Your task is to transcribe, without alteration, the lines from the top of the material below through the line bearing "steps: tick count", inclusive.
____ Source data
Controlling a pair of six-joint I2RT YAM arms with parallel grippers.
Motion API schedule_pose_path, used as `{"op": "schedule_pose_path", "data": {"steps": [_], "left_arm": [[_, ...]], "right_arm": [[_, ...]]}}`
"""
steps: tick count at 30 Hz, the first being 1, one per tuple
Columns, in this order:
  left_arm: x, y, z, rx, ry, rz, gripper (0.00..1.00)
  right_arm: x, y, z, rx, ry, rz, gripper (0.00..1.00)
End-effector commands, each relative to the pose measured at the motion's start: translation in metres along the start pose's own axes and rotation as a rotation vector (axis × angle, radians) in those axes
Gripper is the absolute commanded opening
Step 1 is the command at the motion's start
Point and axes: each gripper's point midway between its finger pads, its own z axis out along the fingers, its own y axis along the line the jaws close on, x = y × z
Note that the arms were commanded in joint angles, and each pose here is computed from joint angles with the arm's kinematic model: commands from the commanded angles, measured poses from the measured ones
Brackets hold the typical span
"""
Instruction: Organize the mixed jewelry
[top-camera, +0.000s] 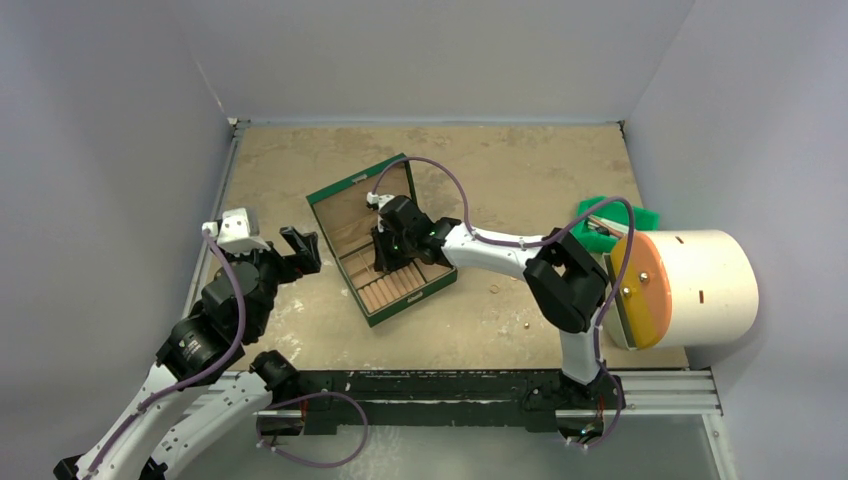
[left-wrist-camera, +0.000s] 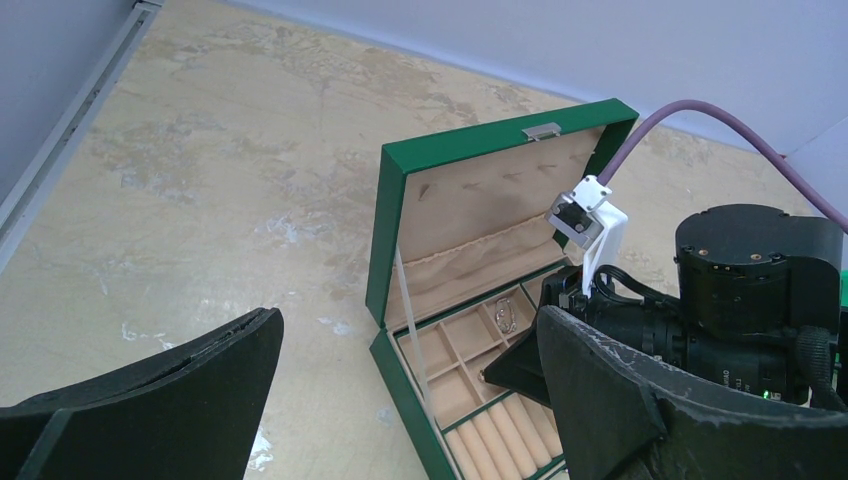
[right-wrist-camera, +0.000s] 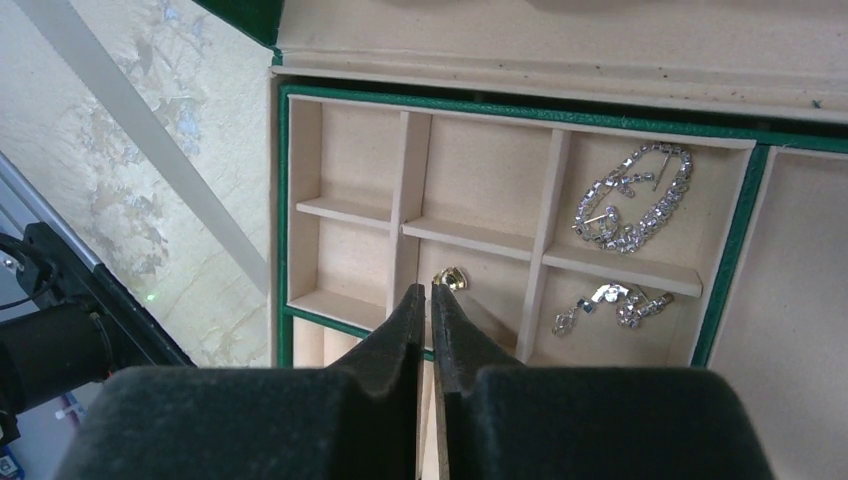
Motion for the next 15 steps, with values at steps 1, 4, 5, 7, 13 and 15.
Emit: {"op": "schedule_pose_path", "data": {"steps": [1, 4, 5, 7, 13, 15], "left_arm": [[-0.021, -0.005, -0.004, 0.021, -0.051, -0.044, 0.99], [-0.021, -0.005, -0.004, 0.023, -0.05, -0.043, 0.99], [-0.02, -0.005, -0.004, 0.022, -0.05, -0.042, 0.99], [-0.021, -0.005, -0.004, 0.021, -0.05, -0.042, 0.99], [-0.02, -0.005, -0.004, 0.019, -0.049, -0.041, 0.99], [-0.02, -0.005, -0.004, 0.018, -0.048, -0.04, 0.98]], "right_arm": [[-0.024, 0.016, -0.008, -0.027, -0.063, -0.007, 0.1], [-0.026, 0.017, -0.014, -0.025, -0.075, -0.004, 0.14], [-0.028, 0.017, -0.017, -0.023, -0.082, -0.005, 0.14], [-0.03, 0.016, -0.025, -0.014, -0.101, -0.002, 0.16], [-0.035, 0.007, -0.055, 0.043, -0.165, 0.004, 0.19], [-0.035, -0.002, -0.067, 0.09, -0.187, 0.01, 0.2]]}}
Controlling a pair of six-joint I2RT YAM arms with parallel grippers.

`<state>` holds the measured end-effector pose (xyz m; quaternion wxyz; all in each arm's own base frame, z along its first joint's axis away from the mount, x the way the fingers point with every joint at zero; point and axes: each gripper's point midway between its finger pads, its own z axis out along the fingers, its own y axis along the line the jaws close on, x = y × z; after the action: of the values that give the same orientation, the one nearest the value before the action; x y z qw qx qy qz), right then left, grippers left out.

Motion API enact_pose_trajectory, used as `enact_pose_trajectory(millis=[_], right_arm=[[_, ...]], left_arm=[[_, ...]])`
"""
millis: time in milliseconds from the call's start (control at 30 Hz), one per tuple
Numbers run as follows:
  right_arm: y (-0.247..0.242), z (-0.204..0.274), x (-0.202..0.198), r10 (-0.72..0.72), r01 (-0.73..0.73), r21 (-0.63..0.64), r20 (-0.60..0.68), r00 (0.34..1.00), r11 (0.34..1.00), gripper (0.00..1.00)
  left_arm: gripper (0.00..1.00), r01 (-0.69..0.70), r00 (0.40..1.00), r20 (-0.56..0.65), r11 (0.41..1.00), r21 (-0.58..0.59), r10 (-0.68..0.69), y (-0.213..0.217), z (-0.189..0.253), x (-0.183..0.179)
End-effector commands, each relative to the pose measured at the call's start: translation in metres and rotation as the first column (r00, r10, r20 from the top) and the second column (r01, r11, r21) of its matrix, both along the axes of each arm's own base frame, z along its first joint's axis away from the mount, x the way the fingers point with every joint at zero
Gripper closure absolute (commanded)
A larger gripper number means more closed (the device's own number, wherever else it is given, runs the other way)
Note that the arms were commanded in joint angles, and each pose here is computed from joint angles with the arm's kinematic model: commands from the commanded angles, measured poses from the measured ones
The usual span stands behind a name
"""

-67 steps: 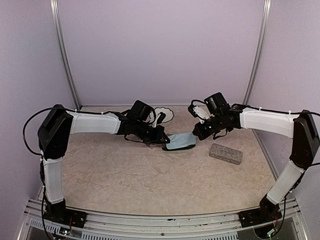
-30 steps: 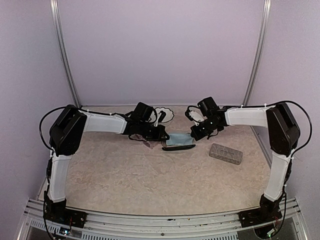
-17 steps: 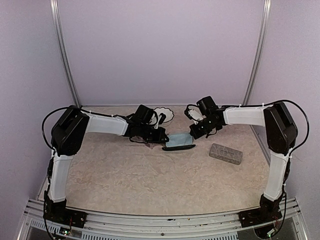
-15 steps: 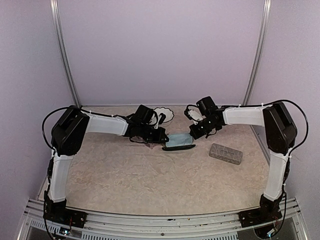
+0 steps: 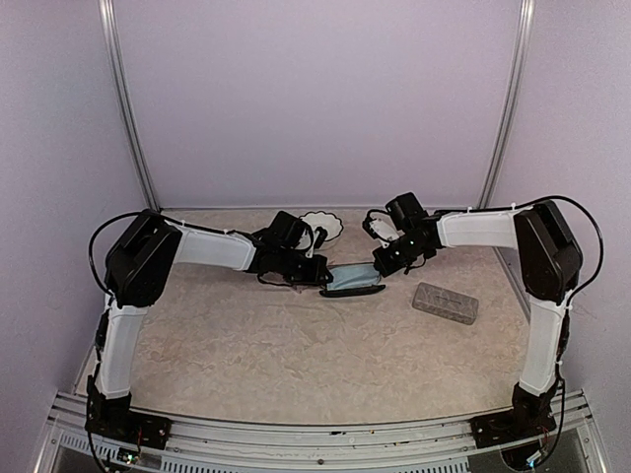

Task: Organize the sunglasses
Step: Place the folded cleaning cloth in the sunglasses case.

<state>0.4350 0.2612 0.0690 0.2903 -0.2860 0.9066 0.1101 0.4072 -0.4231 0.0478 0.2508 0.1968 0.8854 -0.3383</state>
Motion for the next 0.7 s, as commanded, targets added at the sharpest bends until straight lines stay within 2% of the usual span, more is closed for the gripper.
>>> enact_pose_trajectory(millis=[0,167,433,667], right_arm=[[-0.001,0.003,0.012,-0.013,0.013,0.009,0.020,1.000,1.000,1.00],[0.000,0.002,0.014,-0.016,0.015,0.011,0.020,1.000,1.000,0.99],[0.001,0.004,0.016,-0.022,0.022,0.014,0.026,0.999,1.000,0.88],[0.000,0.008,0.017,-0.031,0.031,0.017,0.032,0.999,0.999,0.80]], left_arm=[[1.00,-0.014,1.000,-0.004,1.000,0.020,0.014,0.000,-0.015,0.003],[0.99,-0.026,1.000,-0.004,0.999,0.024,0.026,0.000,-0.014,0.006],[0.79,-0.044,0.999,0.007,0.998,0.034,0.044,0.002,-0.011,0.008],[0.75,-0.049,0.999,0.016,0.998,0.032,0.049,0.005,-0.004,0.007]])
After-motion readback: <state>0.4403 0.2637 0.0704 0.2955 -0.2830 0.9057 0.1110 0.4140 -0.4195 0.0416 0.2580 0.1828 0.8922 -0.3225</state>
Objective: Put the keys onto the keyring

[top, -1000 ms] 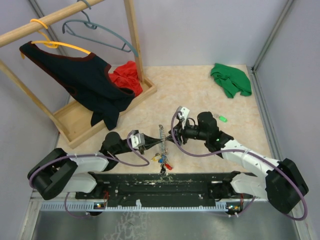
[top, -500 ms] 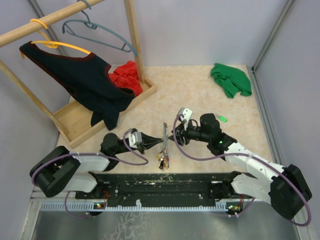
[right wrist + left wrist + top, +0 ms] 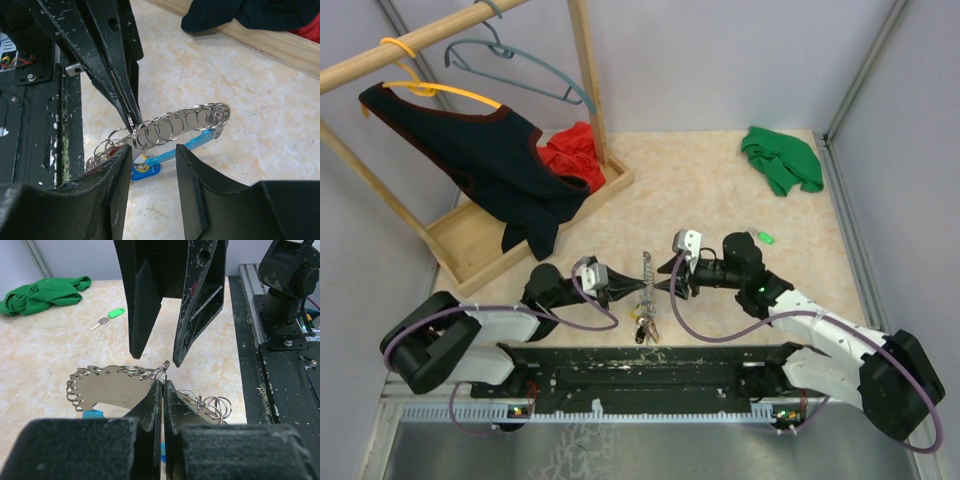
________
- [Answer box]
Controlling a pair of six-joint I2RT YAM arms with parallel grippers.
Motion API schedule_pose_path, used as `{"op": "schedule_pose_path", "data": {"steps": [_], "left_arm": [[_, ...]], "right_arm": [[_, ...]]}}`
"""
steps: tick count at 30 Hz, the first being 1, one per tuple

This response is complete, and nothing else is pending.